# [Task prompt]
When you repeat the listing below, keep every word exactly and leave out each picture.

# [Dataset extract]
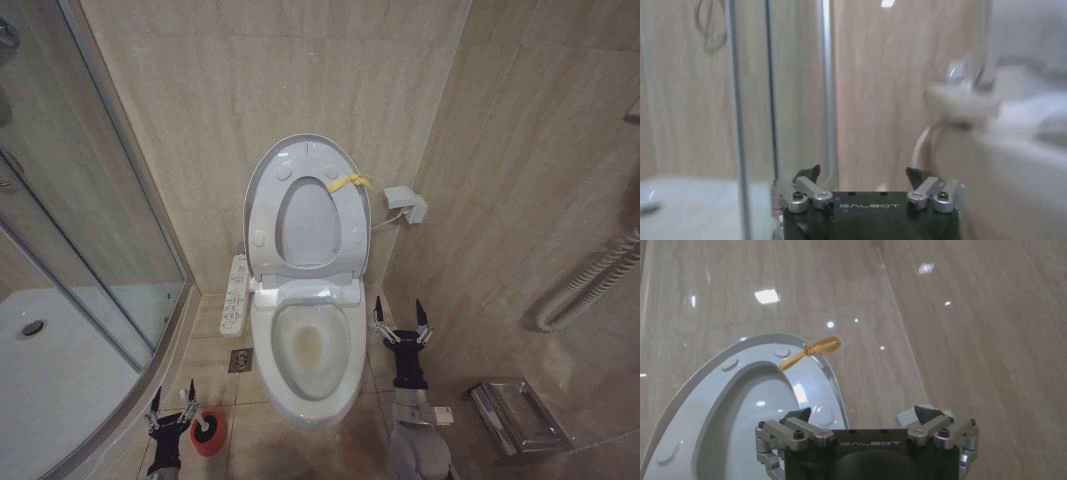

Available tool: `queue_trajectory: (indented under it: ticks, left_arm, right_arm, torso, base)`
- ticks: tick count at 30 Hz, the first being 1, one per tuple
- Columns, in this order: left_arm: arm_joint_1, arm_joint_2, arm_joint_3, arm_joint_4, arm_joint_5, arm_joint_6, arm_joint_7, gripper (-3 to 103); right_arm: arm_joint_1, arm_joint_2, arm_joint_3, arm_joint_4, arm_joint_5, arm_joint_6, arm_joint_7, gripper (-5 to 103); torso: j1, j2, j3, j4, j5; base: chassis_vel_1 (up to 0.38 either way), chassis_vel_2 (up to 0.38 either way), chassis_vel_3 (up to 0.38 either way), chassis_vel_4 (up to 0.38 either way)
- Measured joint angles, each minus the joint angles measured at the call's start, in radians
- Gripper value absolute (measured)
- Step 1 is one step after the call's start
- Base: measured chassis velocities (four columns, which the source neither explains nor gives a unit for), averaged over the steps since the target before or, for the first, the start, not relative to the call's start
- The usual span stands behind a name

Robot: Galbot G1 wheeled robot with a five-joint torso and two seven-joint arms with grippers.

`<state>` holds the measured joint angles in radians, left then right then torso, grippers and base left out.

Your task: Open the toilet lid, clean the toilet bowl with a toilet brush, close the toilet lid, and flush.

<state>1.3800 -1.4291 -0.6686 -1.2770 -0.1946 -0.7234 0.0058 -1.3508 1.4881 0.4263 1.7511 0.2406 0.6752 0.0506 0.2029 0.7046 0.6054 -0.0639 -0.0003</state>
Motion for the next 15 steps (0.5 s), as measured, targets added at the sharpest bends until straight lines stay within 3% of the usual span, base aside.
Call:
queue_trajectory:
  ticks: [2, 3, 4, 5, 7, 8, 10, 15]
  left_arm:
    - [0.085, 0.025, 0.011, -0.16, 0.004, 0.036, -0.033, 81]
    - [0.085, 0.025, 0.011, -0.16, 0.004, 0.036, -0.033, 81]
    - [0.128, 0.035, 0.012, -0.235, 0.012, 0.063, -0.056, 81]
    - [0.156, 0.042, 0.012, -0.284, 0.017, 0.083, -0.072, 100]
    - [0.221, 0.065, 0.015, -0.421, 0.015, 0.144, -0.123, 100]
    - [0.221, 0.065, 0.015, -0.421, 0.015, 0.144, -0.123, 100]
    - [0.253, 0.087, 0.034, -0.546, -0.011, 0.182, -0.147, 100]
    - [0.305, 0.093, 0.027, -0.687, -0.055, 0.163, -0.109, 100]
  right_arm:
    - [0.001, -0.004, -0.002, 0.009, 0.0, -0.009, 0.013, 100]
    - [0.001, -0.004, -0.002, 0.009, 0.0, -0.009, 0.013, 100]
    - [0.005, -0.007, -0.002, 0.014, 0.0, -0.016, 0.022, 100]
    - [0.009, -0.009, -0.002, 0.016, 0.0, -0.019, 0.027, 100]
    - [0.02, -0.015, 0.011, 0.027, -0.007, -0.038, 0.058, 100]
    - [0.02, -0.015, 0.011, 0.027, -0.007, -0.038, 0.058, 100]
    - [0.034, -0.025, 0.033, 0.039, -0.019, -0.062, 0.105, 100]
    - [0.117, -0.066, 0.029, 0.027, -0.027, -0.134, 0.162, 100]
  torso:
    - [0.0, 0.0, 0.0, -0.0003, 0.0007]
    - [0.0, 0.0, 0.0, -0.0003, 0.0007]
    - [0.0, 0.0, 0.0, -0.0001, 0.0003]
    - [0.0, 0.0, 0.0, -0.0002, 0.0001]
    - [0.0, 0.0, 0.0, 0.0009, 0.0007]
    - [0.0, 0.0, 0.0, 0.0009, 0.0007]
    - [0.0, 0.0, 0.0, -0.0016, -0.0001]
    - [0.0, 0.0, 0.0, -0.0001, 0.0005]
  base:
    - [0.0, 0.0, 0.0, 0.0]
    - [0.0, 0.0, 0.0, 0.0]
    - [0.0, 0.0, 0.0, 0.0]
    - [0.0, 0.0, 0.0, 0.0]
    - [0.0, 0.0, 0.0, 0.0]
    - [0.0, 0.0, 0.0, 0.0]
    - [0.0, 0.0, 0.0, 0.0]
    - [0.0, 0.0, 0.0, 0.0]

# [Your response]
Available tool: `queue_trajectory: (indented under it: ticks, left_arm, right_arm, torso, base)`
- ticks: tick count at 30 Hz, the first being 1, one per tuple
- Columns, in this order: left_arm: arm_joint_1, arm_joint_2, arm_joint_3, arm_joint_4, arm_joint_5, arm_joint_6, arm_joint_7, gripper (-3 to 103); right_arm: arm_joint_1, arm_joint_2, arm_joint_3, arm_joint_4, arm_joint_5, arm_joint_6, arm_joint_7, gripper (-5 to 103); torso: j1, j2, j3, j4, j5; base: chassis_vel_1 (up to 0.38 either way), chassis_vel_2 (up to 0.38 either way), chassis_vel_3 (up to 0.38 either way), chassis_vel_4 (up to 0.38 either way)
- Measured joint angles, each minus the joint angles measured at the call's start, in radians
- Gripper value absolute (measured)
- Step 1 is one step after the call's start
- Base: measured chassis velocities (four columns, which the source neither explains nor gives a unit for), averaged over the steps since the target before or, for the first, the start, not relative to the call's start
- The usual span stands behind a name

Robot: Galbot G1 wheeled robot with a five-joint torso and two seven-joint arms with grippers.

`<state>` holds the measured joint angles in radians, left then right then torso, grippers and base left out.

Your task: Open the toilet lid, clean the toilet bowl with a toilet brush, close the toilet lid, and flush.

<state>1.3800 -1.4291 -0.6686 -1.2770 -0.1946 -0.7234 0.0058 -1.3508 1.4881 0.4263 1.7511 0.2406 0.6752 0.0506 0.2029 0.7046 0.6054 -0.0639 -0.0003</state>
Motion for the next 15 steps (0.5 s), as measured, targets added at the sharpest bends until straight lines stay within 3% of the usual span, base aside.
Call:
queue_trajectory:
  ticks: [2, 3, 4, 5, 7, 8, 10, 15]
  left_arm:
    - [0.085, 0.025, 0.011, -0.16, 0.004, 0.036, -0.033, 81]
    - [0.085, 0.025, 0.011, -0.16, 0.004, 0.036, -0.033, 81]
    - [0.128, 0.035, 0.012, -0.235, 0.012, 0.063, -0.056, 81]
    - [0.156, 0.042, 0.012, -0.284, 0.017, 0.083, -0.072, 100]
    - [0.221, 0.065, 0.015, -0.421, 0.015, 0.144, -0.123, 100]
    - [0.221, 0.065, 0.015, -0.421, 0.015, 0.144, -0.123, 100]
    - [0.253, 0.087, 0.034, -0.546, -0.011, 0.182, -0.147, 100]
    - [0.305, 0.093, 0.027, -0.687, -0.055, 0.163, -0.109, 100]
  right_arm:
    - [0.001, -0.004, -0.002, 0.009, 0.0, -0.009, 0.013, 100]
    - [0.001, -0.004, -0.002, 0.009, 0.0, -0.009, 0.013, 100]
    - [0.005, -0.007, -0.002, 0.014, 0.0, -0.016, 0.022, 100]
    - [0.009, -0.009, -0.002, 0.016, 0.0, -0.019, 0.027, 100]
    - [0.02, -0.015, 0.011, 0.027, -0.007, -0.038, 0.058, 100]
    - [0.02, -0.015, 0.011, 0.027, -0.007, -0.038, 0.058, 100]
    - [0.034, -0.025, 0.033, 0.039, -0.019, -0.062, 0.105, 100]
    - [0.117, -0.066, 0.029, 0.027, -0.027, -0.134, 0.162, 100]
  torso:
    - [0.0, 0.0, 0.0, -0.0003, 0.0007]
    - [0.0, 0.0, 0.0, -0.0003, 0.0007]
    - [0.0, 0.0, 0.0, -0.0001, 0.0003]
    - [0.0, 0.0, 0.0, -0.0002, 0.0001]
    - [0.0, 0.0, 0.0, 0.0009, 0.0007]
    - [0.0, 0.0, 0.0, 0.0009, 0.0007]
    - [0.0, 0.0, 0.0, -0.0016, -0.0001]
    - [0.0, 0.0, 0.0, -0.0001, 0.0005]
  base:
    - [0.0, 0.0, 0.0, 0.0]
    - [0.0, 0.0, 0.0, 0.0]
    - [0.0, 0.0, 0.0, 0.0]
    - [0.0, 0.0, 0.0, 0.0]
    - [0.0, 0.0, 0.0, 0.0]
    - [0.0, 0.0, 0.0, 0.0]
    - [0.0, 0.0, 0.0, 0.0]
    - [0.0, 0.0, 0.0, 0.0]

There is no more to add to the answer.